• Exercise instructions:
Images are not wanted; transcribe the rest of the listing exactly.

• Dataset excerpt:
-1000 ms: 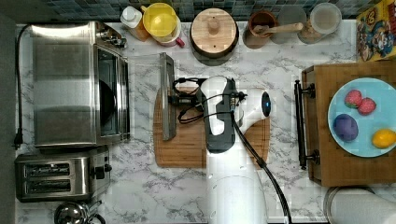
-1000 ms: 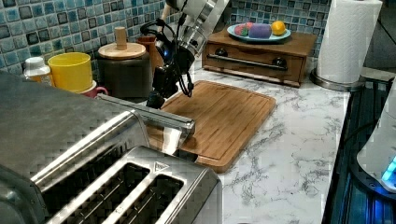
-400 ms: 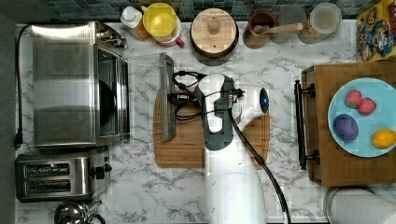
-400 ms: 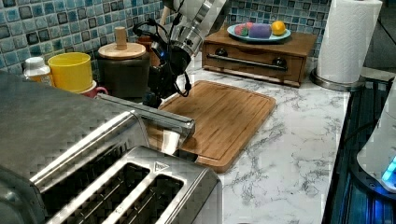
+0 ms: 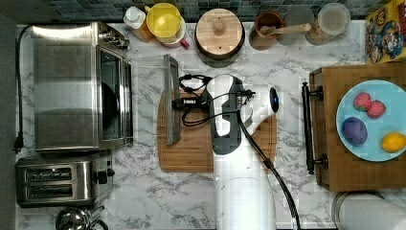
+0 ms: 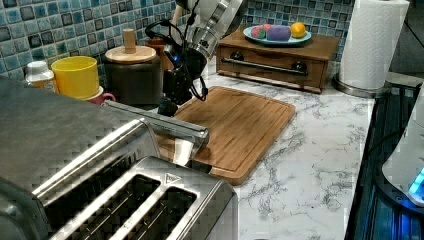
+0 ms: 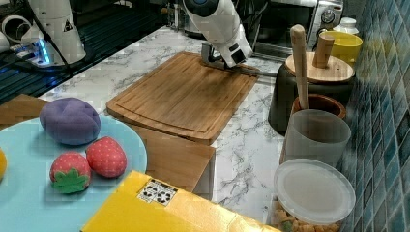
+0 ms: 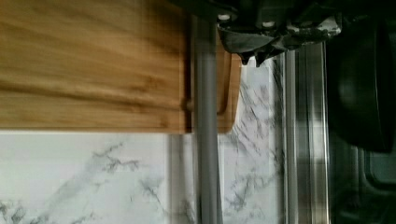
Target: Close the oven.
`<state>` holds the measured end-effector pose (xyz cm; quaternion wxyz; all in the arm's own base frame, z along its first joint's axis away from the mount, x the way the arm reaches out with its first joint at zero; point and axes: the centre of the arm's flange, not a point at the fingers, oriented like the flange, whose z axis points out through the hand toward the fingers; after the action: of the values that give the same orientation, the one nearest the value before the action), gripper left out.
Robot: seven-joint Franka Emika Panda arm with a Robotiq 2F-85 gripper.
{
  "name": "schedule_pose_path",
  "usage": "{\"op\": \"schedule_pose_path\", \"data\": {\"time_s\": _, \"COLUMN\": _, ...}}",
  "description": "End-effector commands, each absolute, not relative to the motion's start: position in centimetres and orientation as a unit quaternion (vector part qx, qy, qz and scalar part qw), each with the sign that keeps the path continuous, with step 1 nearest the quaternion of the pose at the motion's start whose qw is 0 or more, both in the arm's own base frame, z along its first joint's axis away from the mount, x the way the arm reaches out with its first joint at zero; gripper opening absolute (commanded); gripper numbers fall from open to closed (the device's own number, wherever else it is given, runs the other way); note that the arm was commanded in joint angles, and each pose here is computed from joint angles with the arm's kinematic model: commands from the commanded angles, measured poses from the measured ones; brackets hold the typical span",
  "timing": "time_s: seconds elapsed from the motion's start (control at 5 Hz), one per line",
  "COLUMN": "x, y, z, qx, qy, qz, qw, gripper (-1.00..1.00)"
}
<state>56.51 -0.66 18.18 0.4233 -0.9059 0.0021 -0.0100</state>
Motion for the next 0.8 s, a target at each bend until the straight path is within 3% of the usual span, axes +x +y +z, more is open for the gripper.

• Result:
-1000 ms: 
-1000 ms: 
-400 ms: 
-400 ms: 
+0 ms: 
+0 ms: 
+0 ms: 
+0 ms: 
Target: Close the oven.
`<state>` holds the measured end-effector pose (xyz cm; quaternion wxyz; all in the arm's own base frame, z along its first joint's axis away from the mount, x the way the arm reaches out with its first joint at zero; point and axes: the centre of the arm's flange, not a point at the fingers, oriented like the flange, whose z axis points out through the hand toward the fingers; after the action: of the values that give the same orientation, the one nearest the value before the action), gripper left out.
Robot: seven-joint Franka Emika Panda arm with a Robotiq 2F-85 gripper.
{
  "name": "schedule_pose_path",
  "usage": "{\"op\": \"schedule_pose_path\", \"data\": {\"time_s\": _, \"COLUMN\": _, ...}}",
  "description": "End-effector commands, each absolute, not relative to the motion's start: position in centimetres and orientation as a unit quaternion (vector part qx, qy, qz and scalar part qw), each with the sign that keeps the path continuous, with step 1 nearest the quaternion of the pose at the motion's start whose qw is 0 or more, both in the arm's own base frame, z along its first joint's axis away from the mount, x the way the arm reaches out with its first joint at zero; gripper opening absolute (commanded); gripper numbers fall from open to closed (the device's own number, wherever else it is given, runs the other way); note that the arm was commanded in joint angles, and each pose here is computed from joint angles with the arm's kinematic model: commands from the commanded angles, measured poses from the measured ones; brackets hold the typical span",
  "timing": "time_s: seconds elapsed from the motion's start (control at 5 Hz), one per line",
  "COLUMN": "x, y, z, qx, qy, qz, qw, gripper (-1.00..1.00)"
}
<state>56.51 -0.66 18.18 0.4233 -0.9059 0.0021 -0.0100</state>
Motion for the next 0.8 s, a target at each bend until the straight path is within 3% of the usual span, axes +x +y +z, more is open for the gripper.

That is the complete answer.